↓↓↓

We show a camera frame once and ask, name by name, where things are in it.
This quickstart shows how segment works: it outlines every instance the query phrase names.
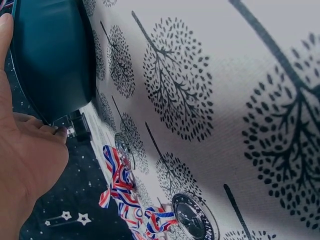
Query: white star
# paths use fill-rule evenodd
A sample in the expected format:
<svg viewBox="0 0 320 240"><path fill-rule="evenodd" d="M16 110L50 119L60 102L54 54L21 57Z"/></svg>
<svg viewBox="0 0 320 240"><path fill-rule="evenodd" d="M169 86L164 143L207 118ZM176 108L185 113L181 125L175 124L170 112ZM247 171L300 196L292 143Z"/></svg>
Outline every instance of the white star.
<svg viewBox="0 0 320 240"><path fill-rule="evenodd" d="M81 214L79 212L78 215L79 215L79 217L78 217L78 219L76 221L82 223L83 226L85 226L87 223L91 222L91 220L88 217L88 213Z"/></svg>
<svg viewBox="0 0 320 240"><path fill-rule="evenodd" d="M70 212L69 212L69 211L62 211L61 217L62 217L64 220L66 220L66 221L68 221L69 219L72 218L72 216L70 215Z"/></svg>

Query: medal
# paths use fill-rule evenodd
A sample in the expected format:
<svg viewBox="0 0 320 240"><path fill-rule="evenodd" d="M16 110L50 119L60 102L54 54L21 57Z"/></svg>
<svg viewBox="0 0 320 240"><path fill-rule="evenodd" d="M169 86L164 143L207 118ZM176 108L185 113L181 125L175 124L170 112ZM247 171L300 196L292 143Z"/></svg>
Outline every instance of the medal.
<svg viewBox="0 0 320 240"><path fill-rule="evenodd" d="M179 227L191 240L218 240L219 229L210 209L189 192L177 193L172 208Z"/></svg>

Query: medal ribbon
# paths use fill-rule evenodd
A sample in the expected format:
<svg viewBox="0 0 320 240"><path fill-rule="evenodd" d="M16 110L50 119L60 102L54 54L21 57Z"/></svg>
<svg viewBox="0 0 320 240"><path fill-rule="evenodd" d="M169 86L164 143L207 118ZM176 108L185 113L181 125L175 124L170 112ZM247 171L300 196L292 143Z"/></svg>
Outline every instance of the medal ribbon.
<svg viewBox="0 0 320 240"><path fill-rule="evenodd" d="M167 231L171 225L178 224L175 213L165 212L161 207L148 207L144 211L144 215L149 219L145 235L153 240L157 239L156 234Z"/></svg>
<svg viewBox="0 0 320 240"><path fill-rule="evenodd" d="M102 208L108 208L111 197L119 200L119 216L126 221L134 238L145 240L141 235L140 238L137 238L138 235L135 233L143 223L143 213L138 201L133 197L131 192L134 184L129 178L130 171L121 163L117 149L114 147L105 145L103 147L103 155L112 178L108 190L100 195L99 205Z"/></svg>

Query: white fabric
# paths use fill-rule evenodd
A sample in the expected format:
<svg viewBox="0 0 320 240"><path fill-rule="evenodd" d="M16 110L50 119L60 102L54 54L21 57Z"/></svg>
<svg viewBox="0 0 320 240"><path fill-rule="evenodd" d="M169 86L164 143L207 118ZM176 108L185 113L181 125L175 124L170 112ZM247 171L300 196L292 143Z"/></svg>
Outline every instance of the white fabric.
<svg viewBox="0 0 320 240"><path fill-rule="evenodd" d="M100 97L82 111L107 182L102 146L115 146L122 132L144 208L159 207L157 198L170 204L188 190L213 213L220 239L246 239L228 185L252 239L319 239L319 3L84 2L92 13ZM255 31L252 16L251 24L242 16L244 8L274 45ZM155 93L160 86L162 97ZM187 239L178 227L171 231L168 240Z"/></svg>

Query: tree print
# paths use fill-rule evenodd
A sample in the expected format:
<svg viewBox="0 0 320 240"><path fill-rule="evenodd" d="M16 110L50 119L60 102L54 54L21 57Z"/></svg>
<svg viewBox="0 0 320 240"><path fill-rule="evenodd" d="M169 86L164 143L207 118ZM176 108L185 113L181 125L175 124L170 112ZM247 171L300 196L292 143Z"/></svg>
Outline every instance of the tree print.
<svg viewBox="0 0 320 240"><path fill-rule="evenodd" d="M96 91L96 98L92 101L93 109L96 111L96 114L100 120L105 123L107 128L113 133L116 133L116 123L114 115L112 113L111 107L107 100L106 95L101 92Z"/></svg>
<svg viewBox="0 0 320 240"><path fill-rule="evenodd" d="M84 8L88 17L91 17L96 8L96 0L83 0Z"/></svg>
<svg viewBox="0 0 320 240"><path fill-rule="evenodd" d="M154 110L183 140L203 141L214 129L209 56L181 19L161 18L148 35L133 11L132 16L147 41L143 76Z"/></svg>
<svg viewBox="0 0 320 240"><path fill-rule="evenodd" d="M172 225L168 232L167 236L169 240L186 240L189 239L188 236L182 231L178 225Z"/></svg>
<svg viewBox="0 0 320 240"><path fill-rule="evenodd" d="M275 239L276 235L270 235L266 231L251 231L252 240L272 240ZM247 240L245 231L229 231L225 234L224 240Z"/></svg>
<svg viewBox="0 0 320 240"><path fill-rule="evenodd" d="M145 126L160 157L155 164L155 168L160 187L165 196L171 200L175 194L189 191L195 194L201 203L204 203L206 200L202 198L202 191L189 167L175 157L173 153L166 152L162 154L148 124L145 123Z"/></svg>
<svg viewBox="0 0 320 240"><path fill-rule="evenodd" d="M239 0L229 0L265 43L278 64L257 83L243 118L244 156L259 171L258 179L282 208L320 229L320 56L319 36L302 41L307 54L292 48L289 62L276 42Z"/></svg>
<svg viewBox="0 0 320 240"><path fill-rule="evenodd" d="M146 208L153 206L154 204L149 196L149 193L144 183L137 176L134 177L134 180L136 186L136 193L138 195L138 200L141 207L145 210Z"/></svg>
<svg viewBox="0 0 320 240"><path fill-rule="evenodd" d="M103 4L110 8L112 6L114 6L117 3L118 0L102 0Z"/></svg>
<svg viewBox="0 0 320 240"><path fill-rule="evenodd" d="M102 21L100 24L108 40L107 57L111 78L119 93L128 99L136 89L129 45L119 26L113 25L107 34Z"/></svg>
<svg viewBox="0 0 320 240"><path fill-rule="evenodd" d="M275 234L268 234L265 230L259 230L259 231L249 230L238 208L236 199L233 193L231 192L230 187L227 184L224 184L223 187L235 211L235 214L238 217L239 222L243 227L243 230L232 230L227 232L223 237L224 240L272 240L277 237L277 235Z"/></svg>
<svg viewBox="0 0 320 240"><path fill-rule="evenodd" d="M95 46L96 77L100 81L103 81L105 80L105 77L106 77L104 55L101 49L101 44L100 44L100 40L97 32L93 30L92 33L93 33L94 46Z"/></svg>
<svg viewBox="0 0 320 240"><path fill-rule="evenodd" d="M149 173L149 165L147 162L147 155L144 148L144 143L140 139L140 134L131 116L126 112L120 113L114 97L112 96L114 105L121 118L120 129L122 134L126 137L129 143L131 153L133 155L135 165L144 174Z"/></svg>

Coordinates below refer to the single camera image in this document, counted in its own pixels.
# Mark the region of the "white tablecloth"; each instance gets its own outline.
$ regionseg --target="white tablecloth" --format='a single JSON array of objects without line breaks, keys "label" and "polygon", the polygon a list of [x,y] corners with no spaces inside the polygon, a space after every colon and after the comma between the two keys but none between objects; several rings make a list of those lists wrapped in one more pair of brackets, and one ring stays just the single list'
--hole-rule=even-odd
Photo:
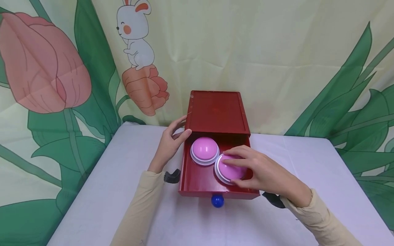
[{"label": "white tablecloth", "polygon": [[[48,245],[109,245],[164,129],[123,124]],[[252,148],[315,188],[364,246],[394,245],[394,237],[328,140],[252,134],[250,141]],[[182,150],[168,163],[169,172],[180,168]],[[317,246],[290,211],[262,196],[226,200],[217,209],[209,199],[182,197],[177,191],[178,184],[165,185],[146,245]]]}]

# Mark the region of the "blue knob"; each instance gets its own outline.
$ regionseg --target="blue knob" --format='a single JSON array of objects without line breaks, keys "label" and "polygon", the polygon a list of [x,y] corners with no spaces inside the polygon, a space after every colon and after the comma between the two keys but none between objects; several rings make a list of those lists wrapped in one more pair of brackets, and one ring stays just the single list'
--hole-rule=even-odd
[{"label": "blue knob", "polygon": [[211,198],[211,203],[214,207],[220,208],[224,205],[224,198],[222,195],[213,195]]}]

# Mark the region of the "hand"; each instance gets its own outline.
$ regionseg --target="hand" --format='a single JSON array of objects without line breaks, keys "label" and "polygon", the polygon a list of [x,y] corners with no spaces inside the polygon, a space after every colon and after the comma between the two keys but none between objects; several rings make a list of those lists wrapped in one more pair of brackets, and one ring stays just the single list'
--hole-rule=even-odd
[{"label": "hand", "polygon": [[174,120],[167,129],[163,131],[162,138],[160,139],[159,146],[149,165],[148,171],[161,173],[167,162],[175,155],[179,146],[188,139],[191,134],[191,129],[174,134],[177,129],[185,125],[184,120],[186,117],[187,115],[184,115]]},{"label": "hand", "polygon": [[253,171],[251,179],[231,180],[239,187],[284,196],[297,207],[306,207],[310,204],[312,193],[309,187],[268,156],[245,145],[234,147],[223,153],[243,158],[224,160],[224,163],[246,167]]}]

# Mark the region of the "pink tulip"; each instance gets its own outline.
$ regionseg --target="pink tulip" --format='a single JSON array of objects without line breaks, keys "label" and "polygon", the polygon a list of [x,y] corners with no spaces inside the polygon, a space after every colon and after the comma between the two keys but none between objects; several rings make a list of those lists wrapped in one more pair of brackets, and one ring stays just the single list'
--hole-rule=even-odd
[{"label": "pink tulip", "polygon": [[53,23],[25,13],[3,13],[0,53],[15,100],[37,113],[83,104],[91,82],[78,51]]}]

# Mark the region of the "rabbit cheek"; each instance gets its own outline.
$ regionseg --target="rabbit cheek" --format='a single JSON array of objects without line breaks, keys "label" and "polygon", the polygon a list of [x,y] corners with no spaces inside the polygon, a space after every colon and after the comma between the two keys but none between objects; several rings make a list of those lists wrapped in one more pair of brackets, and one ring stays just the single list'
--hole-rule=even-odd
[{"label": "rabbit cheek", "polygon": [[123,27],[123,31],[125,32],[125,34],[129,35],[131,33],[131,28],[128,25],[125,25]]}]

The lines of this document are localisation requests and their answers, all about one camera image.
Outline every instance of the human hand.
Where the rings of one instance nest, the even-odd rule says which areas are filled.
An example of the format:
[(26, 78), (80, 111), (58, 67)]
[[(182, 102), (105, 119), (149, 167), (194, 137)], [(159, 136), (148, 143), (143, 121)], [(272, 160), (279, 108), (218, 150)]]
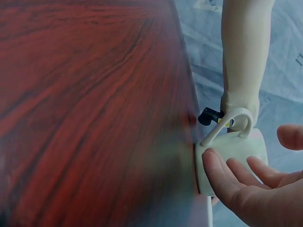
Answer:
[[(280, 126), (277, 135), (285, 148), (303, 150), (303, 126)], [(239, 161), (230, 158), (225, 163), (212, 148), (202, 160), (216, 196), (249, 226), (303, 226), (303, 171), (280, 173), (249, 157), (260, 183)]]

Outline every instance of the mug handle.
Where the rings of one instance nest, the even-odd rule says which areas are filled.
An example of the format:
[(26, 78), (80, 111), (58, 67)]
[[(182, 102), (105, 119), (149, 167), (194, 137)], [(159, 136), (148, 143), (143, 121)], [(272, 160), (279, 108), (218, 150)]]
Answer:
[(251, 130), (252, 130), (252, 122), (253, 122), (253, 116), (251, 114), (251, 112), (246, 109), (246, 108), (237, 108), (234, 109), (230, 112), (228, 112), (223, 118), (222, 120), (214, 127), (213, 130), (211, 130), (211, 132), (204, 138), (204, 140), (201, 141), (201, 146), (202, 147), (208, 147), (210, 146), (210, 144), (213, 142), (213, 140), (215, 139), (215, 137), (219, 134), (219, 132), (224, 128), (224, 126), (234, 117), (236, 116), (240, 116), (240, 115), (244, 115), (247, 117), (247, 125), (245, 127), (245, 129), (243, 129), (240, 133), (239, 133), (239, 137), (246, 139)]

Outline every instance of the wooden table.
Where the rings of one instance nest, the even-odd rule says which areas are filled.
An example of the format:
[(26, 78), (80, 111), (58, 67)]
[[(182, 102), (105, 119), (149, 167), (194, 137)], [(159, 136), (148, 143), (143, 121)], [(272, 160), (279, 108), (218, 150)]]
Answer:
[(206, 223), (173, 0), (0, 3), (0, 226)]

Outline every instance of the white robotic arm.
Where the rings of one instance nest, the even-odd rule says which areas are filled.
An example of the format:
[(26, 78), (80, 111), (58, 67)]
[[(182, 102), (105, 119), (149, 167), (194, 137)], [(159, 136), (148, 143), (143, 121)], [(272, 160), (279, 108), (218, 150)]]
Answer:
[[(244, 107), (259, 113), (259, 90), (270, 42), (271, 11), (275, 0), (224, 0), (222, 14), (224, 94), (221, 110)], [(247, 119), (236, 117), (233, 131), (245, 128)]]

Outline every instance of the white mug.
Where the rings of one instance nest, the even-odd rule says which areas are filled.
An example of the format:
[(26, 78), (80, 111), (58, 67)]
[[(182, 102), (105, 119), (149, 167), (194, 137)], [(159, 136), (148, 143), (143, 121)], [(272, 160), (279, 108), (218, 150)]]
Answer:
[[(248, 124), (243, 131), (230, 132), (222, 136), (217, 136), (224, 126), (236, 116), (244, 115), (247, 117)], [(214, 191), (205, 174), (202, 154), (208, 148), (216, 149), (224, 161), (233, 157), (239, 160), (254, 176), (246, 159), (255, 156), (268, 165), (266, 145), (261, 131), (252, 128), (253, 116), (245, 108), (237, 108), (228, 112), (215, 128), (198, 144), (195, 148), (195, 163), (198, 187), (201, 194), (215, 196)]]

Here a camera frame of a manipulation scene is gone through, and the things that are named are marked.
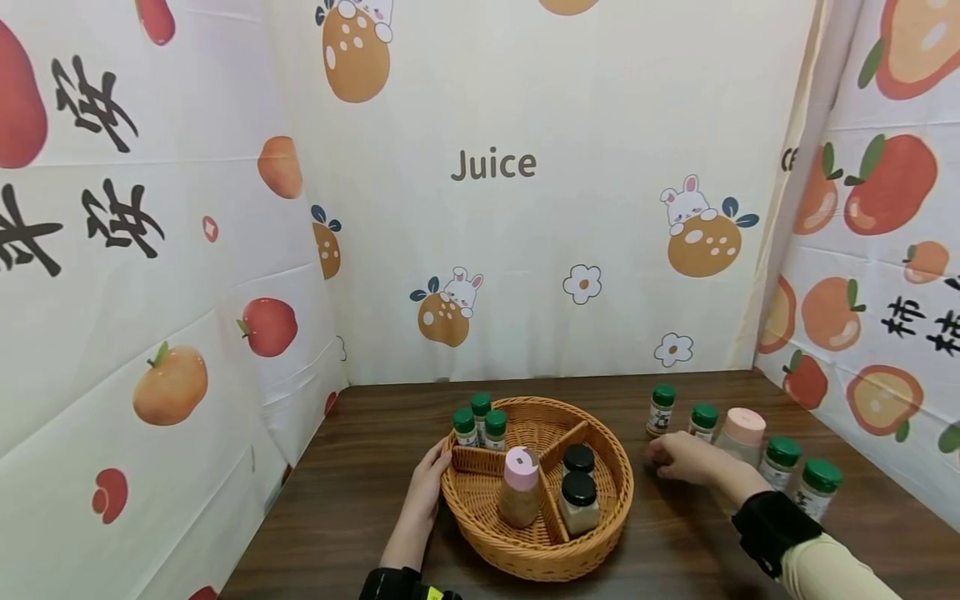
hand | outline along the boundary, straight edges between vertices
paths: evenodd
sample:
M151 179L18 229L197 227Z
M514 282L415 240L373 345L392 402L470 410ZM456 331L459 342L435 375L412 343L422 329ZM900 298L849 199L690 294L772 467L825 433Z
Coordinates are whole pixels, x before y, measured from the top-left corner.
M440 499L440 476L450 466L453 458L451 453L443 452L444 442L446 438L427 450L420 464L414 469L407 497L403 501L400 520L433 527L433 521L437 517L437 501Z
M650 442L647 460L658 467L658 477L713 486L736 507L743 506L755 493L771 490L755 468L685 431Z

label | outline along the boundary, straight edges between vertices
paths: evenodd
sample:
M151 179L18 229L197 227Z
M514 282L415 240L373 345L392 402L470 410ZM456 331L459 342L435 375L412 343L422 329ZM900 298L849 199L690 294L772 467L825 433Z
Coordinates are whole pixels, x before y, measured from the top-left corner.
M490 438L487 438L487 439L484 441L483 445L484 445L484 447L485 447L487 450L501 450L501 451L502 451L502 450L506 450L506 449L507 449L507 439L504 438L503 440L492 440L492 439L490 439Z
M763 475L763 478L767 480L767 483L770 484L770 487L773 488L776 492L783 492L786 490L787 484L790 483L790 476L793 475L790 471L779 470L770 465L770 462L767 460L760 461L760 466L757 468L760 471L760 474Z
M707 440L708 442L713 441L713 432L712 431L700 431L697 429L693 423L687 428L686 433L690 434L695 438L700 438L701 440Z
M650 404L650 419L647 420L647 429L659 434L666 433L670 426L670 413L673 408L660 408L656 404Z
M824 513L827 511L827 506L829 505L831 499L833 499L832 496L823 497L821 495L808 492L804 485L800 485L800 487L797 489L797 493L793 495L793 501L797 503L797 506L799 506L807 516L818 523L824 516Z
M470 434L467 436L465 436L460 432L457 432L457 444L468 445L470 447L475 448L480 445L480 440L479 438L477 438L477 432L475 430L470 432Z
M487 422L480 417L474 417L473 422L477 424L477 437L482 444L487 439Z

white flower print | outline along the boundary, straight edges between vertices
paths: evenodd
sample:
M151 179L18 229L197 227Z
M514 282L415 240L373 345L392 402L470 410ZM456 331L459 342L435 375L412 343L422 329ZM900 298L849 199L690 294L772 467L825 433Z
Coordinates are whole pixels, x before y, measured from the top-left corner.
M660 346L654 350L654 358L667 369L677 362L684 363L693 358L693 340L685 335L667 333L660 340Z
M600 294L600 267L576 265L570 268L570 276L564 279L564 291L573 297L575 304L586 304L587 300Z

wicker basket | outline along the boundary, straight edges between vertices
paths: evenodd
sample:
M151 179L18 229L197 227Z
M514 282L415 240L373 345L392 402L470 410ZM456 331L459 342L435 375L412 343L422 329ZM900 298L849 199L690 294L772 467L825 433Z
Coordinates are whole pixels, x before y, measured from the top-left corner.
M600 565L616 546L634 499L634 473L616 437L590 414L549 398L524 396L498 400L493 408L509 417L507 446L525 445L540 455L545 494L533 525L514 529L498 515L503 452L455 445L453 468L441 481L446 502L460 531L485 561L523 579L570 581ZM594 479L600 526L571 540L557 508L561 464L566 447L587 444L596 456Z

left hand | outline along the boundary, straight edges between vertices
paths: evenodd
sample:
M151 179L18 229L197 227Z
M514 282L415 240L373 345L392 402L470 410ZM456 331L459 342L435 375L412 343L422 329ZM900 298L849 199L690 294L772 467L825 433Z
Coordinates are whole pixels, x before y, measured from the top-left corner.
M427 450L420 464L414 469L407 497L403 501L403 510L400 512L401 521L410 525L433 527L437 518L437 502L440 499L440 476L453 459L453 454L443 452L444 442L446 438Z

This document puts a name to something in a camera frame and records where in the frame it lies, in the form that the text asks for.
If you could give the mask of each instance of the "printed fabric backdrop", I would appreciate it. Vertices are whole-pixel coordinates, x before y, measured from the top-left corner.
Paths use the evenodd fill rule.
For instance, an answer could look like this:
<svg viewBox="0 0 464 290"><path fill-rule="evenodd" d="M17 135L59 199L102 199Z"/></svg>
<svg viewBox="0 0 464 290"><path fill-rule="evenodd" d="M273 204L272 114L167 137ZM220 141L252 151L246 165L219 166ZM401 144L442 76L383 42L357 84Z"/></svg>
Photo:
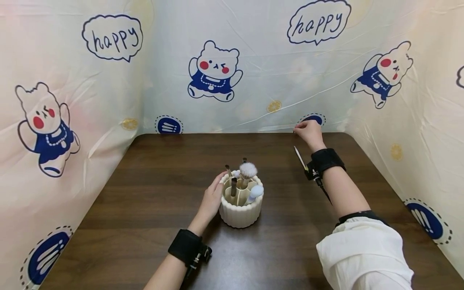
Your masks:
<svg viewBox="0 0 464 290"><path fill-rule="evenodd" d="M2 1L0 289L42 284L136 136L308 119L353 136L464 275L463 7Z"/></svg>

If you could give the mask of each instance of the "white shirt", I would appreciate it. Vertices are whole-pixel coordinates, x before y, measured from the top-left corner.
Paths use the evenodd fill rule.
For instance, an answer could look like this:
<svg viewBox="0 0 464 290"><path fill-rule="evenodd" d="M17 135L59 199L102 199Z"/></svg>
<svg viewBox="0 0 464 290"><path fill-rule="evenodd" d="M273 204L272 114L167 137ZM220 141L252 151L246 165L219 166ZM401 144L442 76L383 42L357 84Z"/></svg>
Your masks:
<svg viewBox="0 0 464 290"><path fill-rule="evenodd" d="M403 256L403 239L378 220L357 217L316 245L334 290L410 290L414 272Z"/></svg>

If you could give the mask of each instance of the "brown table surface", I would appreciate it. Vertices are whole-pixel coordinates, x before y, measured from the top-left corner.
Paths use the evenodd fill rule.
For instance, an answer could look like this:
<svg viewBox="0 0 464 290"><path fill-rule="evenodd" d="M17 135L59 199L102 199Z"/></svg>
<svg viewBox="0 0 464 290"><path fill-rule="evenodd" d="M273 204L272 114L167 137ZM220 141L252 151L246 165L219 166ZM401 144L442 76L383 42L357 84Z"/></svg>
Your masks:
<svg viewBox="0 0 464 290"><path fill-rule="evenodd" d="M464 281L422 230L361 148L343 133L324 134L372 209L404 239L415 289L464 289ZM204 190L242 157L256 164L265 187L261 216L249 228L219 216L204 238L213 257L192 290L331 289L315 245L334 229L331 205L306 180L293 134L142 135L98 196L41 290L142 290Z"/></svg>

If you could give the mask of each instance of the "blue circle emblem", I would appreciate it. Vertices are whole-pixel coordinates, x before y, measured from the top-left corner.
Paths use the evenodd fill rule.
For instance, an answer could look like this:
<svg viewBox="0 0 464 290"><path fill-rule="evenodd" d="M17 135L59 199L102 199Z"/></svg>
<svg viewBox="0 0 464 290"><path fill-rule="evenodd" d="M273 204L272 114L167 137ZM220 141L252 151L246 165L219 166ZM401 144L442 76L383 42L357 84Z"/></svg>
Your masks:
<svg viewBox="0 0 464 290"><path fill-rule="evenodd" d="M443 236L441 222L428 208L414 202L406 206L432 239L437 240Z"/></svg>
<svg viewBox="0 0 464 290"><path fill-rule="evenodd" d="M308 121L308 120L316 120L316 122L318 122L319 125L322 126L322 118L321 118L320 116L318 116L318 115L311 115L311 116L309 116L309 117L303 119L302 122Z"/></svg>
<svg viewBox="0 0 464 290"><path fill-rule="evenodd" d="M35 249L27 267L27 274L32 283L42 284L68 242L68 234L59 232L46 239Z"/></svg>
<svg viewBox="0 0 464 290"><path fill-rule="evenodd" d="M162 117L158 120L157 129L160 134L180 134L182 125L174 118Z"/></svg>

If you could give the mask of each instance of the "forearm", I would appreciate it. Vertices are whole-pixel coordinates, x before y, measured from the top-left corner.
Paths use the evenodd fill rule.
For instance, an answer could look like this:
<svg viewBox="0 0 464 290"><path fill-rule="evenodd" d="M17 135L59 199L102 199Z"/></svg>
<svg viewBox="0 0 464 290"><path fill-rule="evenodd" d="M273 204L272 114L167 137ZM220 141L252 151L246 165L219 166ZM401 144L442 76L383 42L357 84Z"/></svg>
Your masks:
<svg viewBox="0 0 464 290"><path fill-rule="evenodd" d="M201 236L208 222L205 218L197 215L188 227L188 230L197 236ZM187 267L185 263L168 254L144 290L178 290L182 285L186 272Z"/></svg>
<svg viewBox="0 0 464 290"><path fill-rule="evenodd" d="M309 148L312 152L316 152L326 148L326 146L321 143L309 146ZM331 167L325 170L322 174L322 182L338 218L351 213L370 210L369 204L361 191L343 168Z"/></svg>

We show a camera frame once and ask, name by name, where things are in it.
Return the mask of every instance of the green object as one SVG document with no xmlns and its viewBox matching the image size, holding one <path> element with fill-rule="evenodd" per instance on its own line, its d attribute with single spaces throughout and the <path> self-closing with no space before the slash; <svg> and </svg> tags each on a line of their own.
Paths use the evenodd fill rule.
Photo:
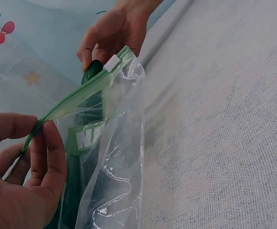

↑↑↑

### Activity
Only lines containing the word "gets" should appear in the answer, and every such line from the records above must be there.

### Answer section
# Mark the region of the "white tablecloth"; each instance gets its own outline.
# Mark the region of the "blue knob"; each instance gets its own outline.
# Mark the region of the "hand"; each instance gets its own outline.
# Mark the region of the "pink tulip"; each instance gets its own outline.
# Mark the region of the "rabbit cheek"; each instance gets its own outline.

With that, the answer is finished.